§ What to work on:
Below are some records; quote exactly the lines from the one that contains "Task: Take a" through the one that contains "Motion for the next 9", inclusive, and no others.

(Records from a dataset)
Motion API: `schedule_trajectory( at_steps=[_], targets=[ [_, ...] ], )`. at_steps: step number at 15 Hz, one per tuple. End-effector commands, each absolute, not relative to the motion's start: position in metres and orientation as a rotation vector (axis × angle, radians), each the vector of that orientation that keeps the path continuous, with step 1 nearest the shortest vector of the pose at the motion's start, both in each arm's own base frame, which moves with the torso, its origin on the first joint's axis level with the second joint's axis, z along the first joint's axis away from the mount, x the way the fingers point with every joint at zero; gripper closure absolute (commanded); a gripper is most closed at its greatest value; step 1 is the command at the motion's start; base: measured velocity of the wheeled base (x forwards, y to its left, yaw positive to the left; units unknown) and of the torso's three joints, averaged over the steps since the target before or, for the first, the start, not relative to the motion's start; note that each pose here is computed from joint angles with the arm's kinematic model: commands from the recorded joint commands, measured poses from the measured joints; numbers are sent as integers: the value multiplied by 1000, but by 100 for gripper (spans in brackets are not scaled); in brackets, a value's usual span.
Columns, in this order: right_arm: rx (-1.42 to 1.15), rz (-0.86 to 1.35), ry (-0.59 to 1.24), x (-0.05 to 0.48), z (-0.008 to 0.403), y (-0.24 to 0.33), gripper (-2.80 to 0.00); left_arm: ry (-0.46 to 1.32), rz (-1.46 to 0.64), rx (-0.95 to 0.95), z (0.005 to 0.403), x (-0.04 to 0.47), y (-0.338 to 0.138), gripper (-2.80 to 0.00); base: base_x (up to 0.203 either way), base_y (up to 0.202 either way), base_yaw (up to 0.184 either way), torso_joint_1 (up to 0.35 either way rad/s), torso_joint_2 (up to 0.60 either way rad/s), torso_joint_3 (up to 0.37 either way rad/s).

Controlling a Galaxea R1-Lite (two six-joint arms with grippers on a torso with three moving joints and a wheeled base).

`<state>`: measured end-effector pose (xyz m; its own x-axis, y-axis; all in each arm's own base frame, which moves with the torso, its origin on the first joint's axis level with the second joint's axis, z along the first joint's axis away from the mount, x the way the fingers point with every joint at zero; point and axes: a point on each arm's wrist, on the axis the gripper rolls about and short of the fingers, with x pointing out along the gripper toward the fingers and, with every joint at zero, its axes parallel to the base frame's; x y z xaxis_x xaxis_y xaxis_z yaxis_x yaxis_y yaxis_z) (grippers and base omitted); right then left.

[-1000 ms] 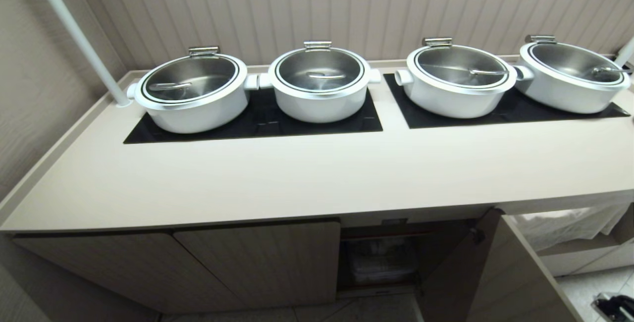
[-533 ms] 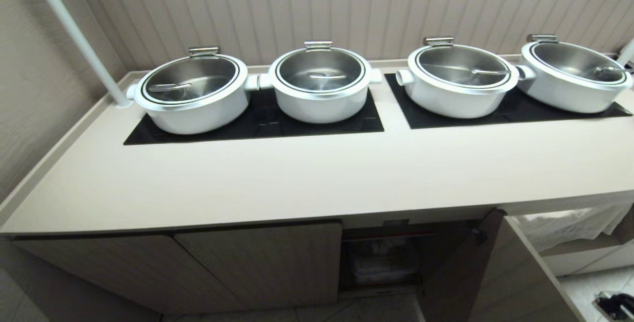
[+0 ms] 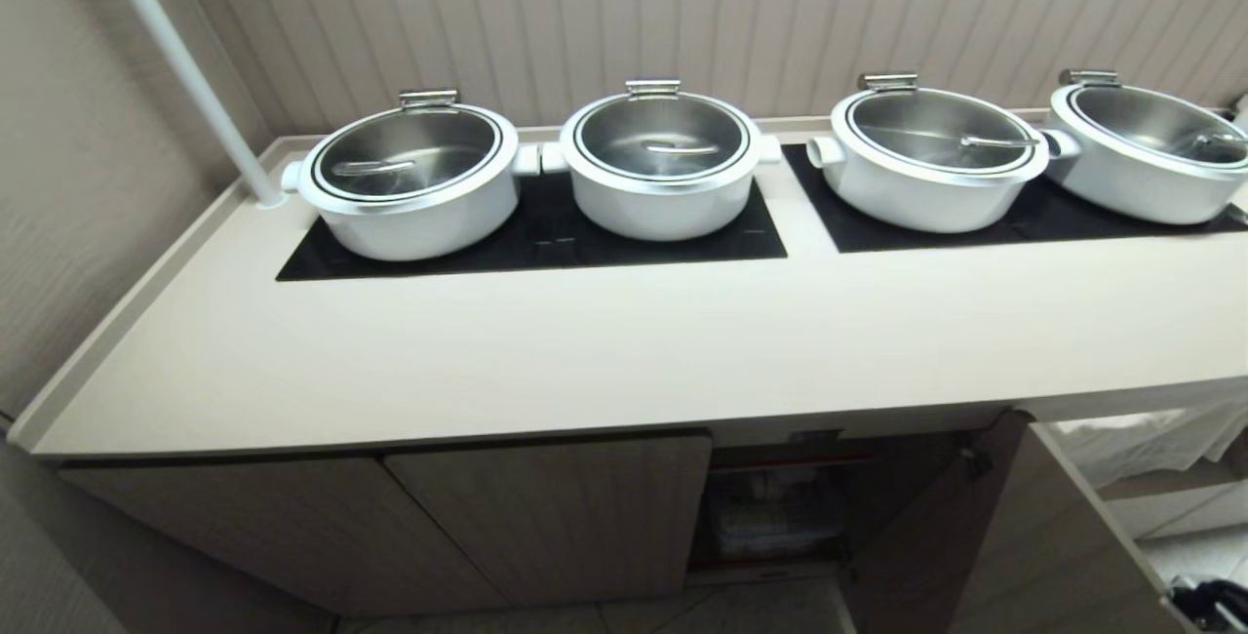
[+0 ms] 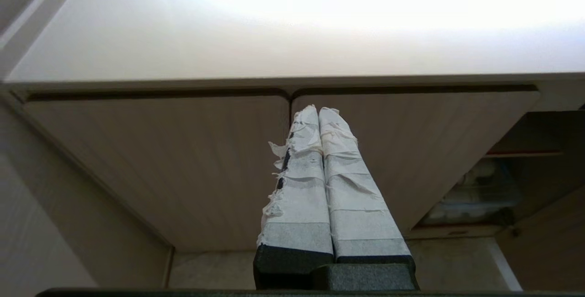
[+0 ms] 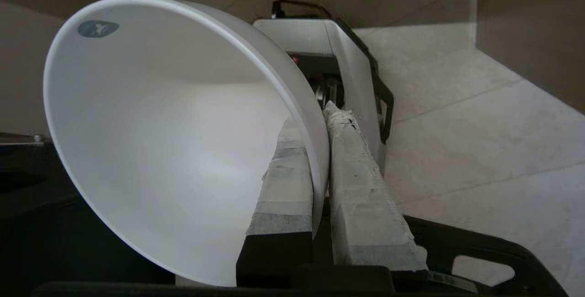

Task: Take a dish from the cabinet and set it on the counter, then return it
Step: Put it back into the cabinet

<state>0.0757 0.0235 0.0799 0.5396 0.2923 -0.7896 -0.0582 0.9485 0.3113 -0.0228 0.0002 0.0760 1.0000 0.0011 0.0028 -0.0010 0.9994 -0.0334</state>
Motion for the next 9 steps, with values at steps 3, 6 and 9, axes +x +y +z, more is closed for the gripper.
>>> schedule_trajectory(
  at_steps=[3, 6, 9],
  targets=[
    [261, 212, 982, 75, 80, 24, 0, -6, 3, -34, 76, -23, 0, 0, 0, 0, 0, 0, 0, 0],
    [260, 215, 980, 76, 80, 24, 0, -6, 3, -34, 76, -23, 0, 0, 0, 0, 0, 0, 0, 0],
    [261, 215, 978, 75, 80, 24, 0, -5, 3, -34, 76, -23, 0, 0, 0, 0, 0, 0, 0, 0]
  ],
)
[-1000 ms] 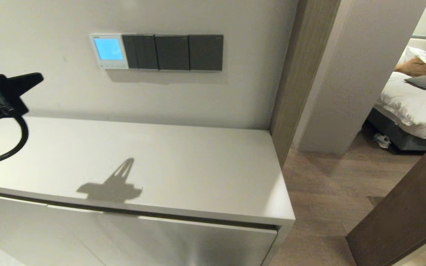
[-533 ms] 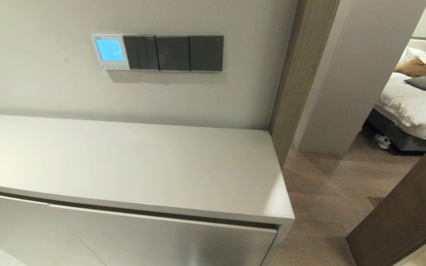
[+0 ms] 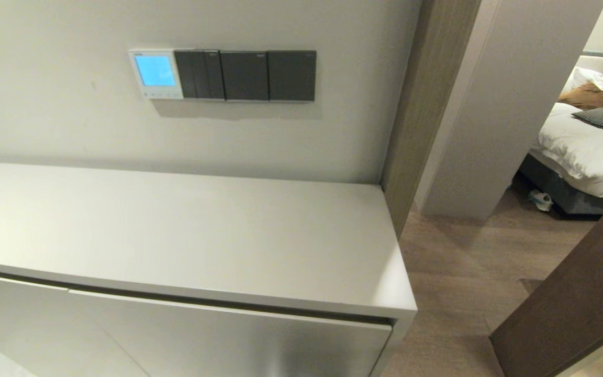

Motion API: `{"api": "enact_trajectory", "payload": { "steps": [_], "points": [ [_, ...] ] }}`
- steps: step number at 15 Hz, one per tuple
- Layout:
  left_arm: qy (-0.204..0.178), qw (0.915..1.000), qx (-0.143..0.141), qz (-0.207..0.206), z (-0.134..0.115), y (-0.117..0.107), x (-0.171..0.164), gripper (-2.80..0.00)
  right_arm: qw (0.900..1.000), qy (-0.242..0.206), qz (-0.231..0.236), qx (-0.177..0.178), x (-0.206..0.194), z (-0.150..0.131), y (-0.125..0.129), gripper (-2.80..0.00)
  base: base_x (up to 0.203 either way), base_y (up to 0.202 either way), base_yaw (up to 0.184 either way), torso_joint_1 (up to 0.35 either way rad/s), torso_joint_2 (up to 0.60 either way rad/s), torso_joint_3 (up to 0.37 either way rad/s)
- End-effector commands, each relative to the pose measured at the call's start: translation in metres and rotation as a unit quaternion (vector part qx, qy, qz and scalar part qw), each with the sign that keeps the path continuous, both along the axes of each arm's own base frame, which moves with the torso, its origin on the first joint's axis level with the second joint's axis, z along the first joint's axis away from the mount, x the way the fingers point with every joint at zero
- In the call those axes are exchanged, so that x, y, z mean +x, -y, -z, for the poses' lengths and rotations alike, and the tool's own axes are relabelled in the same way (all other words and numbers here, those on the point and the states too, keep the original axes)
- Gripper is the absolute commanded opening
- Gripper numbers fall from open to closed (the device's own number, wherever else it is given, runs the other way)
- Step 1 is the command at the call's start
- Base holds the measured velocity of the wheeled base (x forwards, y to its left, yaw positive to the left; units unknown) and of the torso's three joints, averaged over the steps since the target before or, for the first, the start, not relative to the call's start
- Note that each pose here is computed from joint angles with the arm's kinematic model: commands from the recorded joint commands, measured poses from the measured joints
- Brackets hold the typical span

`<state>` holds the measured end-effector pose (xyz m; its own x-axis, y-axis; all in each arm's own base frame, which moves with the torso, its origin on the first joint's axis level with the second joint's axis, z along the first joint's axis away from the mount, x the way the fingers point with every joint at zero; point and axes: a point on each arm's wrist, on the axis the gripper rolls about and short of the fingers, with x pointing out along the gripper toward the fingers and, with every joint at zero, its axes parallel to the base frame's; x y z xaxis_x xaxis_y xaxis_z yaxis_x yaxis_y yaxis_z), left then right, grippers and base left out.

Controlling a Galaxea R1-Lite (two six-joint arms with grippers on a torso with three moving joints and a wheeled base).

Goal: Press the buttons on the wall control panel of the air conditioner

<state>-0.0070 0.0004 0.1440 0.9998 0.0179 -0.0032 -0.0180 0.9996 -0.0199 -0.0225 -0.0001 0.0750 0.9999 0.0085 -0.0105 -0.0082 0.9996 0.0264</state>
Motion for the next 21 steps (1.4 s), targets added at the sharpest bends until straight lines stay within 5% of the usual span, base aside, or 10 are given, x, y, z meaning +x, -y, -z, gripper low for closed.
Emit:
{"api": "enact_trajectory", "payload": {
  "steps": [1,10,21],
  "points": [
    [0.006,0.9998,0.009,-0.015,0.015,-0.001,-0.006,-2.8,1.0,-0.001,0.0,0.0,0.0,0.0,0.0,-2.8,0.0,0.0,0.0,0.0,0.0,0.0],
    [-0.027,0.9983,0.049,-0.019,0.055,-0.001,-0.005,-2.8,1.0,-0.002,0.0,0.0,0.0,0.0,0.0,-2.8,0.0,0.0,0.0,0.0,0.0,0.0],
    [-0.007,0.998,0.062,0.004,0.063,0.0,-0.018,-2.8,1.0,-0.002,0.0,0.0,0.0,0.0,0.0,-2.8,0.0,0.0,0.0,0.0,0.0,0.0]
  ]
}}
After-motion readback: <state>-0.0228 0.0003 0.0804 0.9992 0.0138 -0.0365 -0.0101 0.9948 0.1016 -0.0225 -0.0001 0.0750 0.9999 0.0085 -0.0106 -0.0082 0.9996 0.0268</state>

§ Exercise answer:
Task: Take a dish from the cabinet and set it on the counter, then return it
Step: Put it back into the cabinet

<state>0.0757 0.0235 0.0799 0.5396 0.2923 -0.7896 -0.0582 0.9485 0.3113 -0.0228 0.0002 0.0760 1.0000 0.0011 0.0028 -0.0010 0.9994 -0.0334</state>
Motion for the next 9 steps, with values at steps 3, 6 and 9, axes +x +y +z, more is closed for the gripper.

No more output is required.